Corneó a un lado y a otro, como un toro manso acorralado en las tablas, y al levantar la cabeza me lanzó una de esas miradas que no se olvidan jamás por malintencionadas y asesinas. Tanto fue así que, todavía a día de hoy, cada vez que mi madre se empeña en reconducir mi vida mediante algún sortilegio que me proteja frente al mal de ojo –esto sucede cada pocos meses- me acuerdo de los suyos inyectados en sangre y se me eriza hasta el último pelo del cuerpo mientras me persigno y me repito lo mala que es la envidia.

En mi caso puedo contarlo sin mayor temor porque mi vida navega por el lodo y del futuro no cabe esperar ni grandes desafíos ni mayores responsabilidades pero, en el de la todavía presidenta de la Comunidad de Madrid, la cosa cambia.
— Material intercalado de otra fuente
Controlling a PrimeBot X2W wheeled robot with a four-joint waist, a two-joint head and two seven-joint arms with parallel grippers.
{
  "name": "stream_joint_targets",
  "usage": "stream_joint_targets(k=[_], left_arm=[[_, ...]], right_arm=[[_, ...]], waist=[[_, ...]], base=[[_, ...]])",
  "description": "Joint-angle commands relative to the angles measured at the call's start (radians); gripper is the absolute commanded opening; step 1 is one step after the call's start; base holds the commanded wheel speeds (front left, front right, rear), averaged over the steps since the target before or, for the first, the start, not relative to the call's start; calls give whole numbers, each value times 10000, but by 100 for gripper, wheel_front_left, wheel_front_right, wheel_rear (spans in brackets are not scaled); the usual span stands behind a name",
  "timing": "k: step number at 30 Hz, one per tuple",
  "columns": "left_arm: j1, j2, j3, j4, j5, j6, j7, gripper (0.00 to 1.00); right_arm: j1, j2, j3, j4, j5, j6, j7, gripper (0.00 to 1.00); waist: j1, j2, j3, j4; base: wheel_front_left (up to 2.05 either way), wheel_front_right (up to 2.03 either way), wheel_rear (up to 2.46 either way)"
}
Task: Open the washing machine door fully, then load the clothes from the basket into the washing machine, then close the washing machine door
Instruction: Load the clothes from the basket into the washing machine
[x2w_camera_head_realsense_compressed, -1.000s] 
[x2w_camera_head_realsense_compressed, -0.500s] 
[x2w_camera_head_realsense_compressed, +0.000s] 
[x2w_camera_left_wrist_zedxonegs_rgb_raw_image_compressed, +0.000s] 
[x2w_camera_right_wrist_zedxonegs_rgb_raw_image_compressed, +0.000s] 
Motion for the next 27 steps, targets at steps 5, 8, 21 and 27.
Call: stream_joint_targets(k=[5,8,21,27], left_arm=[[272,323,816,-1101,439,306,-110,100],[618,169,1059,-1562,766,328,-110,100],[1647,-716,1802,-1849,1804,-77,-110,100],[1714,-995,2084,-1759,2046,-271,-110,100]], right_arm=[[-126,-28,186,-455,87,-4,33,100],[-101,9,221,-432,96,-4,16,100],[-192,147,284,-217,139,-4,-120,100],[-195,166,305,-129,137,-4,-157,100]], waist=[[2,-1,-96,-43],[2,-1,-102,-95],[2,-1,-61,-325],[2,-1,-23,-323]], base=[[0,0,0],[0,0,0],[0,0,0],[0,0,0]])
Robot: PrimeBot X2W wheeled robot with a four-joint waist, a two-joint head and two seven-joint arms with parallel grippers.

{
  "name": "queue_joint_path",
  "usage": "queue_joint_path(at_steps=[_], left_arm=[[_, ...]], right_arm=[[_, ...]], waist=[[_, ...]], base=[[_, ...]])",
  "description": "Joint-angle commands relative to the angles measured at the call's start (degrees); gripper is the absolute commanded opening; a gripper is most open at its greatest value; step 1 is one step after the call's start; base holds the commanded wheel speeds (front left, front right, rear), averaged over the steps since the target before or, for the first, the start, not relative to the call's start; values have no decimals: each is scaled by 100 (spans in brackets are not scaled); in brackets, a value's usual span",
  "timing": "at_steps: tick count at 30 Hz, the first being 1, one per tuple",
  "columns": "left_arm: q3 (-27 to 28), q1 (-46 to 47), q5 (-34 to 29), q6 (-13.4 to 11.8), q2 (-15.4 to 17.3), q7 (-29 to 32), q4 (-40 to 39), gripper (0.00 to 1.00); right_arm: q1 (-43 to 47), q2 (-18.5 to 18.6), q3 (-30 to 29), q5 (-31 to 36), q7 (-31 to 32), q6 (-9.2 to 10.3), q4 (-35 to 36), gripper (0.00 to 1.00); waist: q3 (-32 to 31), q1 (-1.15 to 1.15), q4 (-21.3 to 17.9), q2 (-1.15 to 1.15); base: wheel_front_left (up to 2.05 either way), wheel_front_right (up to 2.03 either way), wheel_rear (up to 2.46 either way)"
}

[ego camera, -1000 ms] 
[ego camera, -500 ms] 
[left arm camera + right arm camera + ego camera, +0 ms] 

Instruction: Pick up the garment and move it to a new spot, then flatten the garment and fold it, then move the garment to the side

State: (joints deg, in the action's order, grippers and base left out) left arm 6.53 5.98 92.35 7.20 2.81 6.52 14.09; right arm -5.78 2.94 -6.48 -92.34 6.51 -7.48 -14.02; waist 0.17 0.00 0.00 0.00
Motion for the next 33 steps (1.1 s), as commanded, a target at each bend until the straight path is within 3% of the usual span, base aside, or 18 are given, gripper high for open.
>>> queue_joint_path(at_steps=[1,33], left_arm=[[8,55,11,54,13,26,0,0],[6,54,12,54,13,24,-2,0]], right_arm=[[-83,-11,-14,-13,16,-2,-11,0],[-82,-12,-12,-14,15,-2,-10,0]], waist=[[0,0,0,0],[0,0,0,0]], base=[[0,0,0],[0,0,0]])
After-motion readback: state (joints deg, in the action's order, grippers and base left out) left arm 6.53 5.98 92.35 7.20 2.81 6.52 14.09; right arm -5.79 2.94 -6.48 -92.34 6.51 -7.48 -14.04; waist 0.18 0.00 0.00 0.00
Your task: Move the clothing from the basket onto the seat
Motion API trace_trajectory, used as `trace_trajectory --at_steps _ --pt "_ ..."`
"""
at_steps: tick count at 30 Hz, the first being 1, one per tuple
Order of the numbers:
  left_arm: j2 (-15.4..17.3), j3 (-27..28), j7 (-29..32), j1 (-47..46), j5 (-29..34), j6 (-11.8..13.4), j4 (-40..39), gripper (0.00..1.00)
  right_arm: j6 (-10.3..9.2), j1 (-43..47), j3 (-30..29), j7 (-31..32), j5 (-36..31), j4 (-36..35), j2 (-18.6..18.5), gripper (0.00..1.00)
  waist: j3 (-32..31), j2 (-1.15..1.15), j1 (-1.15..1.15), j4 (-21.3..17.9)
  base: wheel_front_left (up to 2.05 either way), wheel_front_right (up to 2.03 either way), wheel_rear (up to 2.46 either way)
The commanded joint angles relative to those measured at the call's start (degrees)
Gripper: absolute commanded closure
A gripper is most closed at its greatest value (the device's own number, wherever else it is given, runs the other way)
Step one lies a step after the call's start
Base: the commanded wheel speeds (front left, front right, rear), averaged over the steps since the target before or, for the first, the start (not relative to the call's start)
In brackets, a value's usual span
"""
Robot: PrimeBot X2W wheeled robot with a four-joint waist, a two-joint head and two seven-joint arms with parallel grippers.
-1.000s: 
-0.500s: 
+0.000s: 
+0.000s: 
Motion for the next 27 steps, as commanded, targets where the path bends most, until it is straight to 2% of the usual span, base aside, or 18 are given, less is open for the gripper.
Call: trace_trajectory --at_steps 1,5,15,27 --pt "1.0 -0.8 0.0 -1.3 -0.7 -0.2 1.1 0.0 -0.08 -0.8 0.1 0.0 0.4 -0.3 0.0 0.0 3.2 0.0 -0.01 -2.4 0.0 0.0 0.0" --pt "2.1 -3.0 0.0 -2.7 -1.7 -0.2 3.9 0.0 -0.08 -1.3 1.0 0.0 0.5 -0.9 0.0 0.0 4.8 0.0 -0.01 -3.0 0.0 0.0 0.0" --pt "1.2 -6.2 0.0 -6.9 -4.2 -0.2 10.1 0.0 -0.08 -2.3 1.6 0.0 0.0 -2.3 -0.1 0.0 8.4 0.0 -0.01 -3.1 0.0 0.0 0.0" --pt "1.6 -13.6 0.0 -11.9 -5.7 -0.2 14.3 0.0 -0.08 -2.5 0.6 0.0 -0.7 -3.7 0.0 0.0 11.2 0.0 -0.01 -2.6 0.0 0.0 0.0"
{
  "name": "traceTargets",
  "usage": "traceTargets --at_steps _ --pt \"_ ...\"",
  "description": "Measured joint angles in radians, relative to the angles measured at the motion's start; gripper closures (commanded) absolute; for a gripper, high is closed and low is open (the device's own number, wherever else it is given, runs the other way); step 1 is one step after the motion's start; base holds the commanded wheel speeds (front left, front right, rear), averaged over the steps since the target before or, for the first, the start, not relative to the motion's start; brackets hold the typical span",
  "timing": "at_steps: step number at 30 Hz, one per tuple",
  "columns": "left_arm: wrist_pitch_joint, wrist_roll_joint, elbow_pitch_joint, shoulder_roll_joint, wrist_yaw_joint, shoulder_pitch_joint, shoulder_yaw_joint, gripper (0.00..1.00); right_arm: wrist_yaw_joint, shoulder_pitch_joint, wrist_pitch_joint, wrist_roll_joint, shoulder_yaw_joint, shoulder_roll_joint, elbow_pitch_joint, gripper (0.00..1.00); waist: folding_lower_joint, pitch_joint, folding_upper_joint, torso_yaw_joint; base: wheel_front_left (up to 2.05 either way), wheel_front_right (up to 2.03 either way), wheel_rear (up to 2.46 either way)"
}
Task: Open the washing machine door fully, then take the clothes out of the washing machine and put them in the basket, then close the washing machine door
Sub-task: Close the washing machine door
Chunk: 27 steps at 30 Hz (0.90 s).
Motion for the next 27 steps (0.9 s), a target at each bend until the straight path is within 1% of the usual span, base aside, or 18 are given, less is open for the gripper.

Como cargo público y representante del pueblo madrileño debería dar explicaciones no solo concisas –las mías no pueden serlo más– sino convincentes. A la hora en que redacto esta pequeña confesión, todavía no tenemos más argumentos a su favor que la palabra empeñada de unos cuantos miembros de la Universidad Juan Carlos I que, aseguran, la señora Cifuentes se hizo acreedora al título del que presume por las vías reglamentarias. En las horas transcurridas desde que saltó la noticia, por otro lado, ha tenido tiempo más que suficiente para sostener su verdad con apenas mostrar una prueba tan sencilla como su TFM (trabajo de fin de máster) pero, hasta el momento, se ha limitado a compartir un pequeño vídeo en las redes sociales para mostrar un profundo malestar frente a lo que considera patrañas y viles insinuaciones. La opinión pública se agita y el país entero se muerde las uñas a la espera de una resolución definitiva mientras que yo, buen conocedor de estos infiernos y otros peores, no puedo más que solidarizarme con la presidenta Cifuentes y compartir su inquietud ante el que debe ser, a esta hora del jueves, su principal fuente de desvelos: a ver cómo demonios lo explica en casa.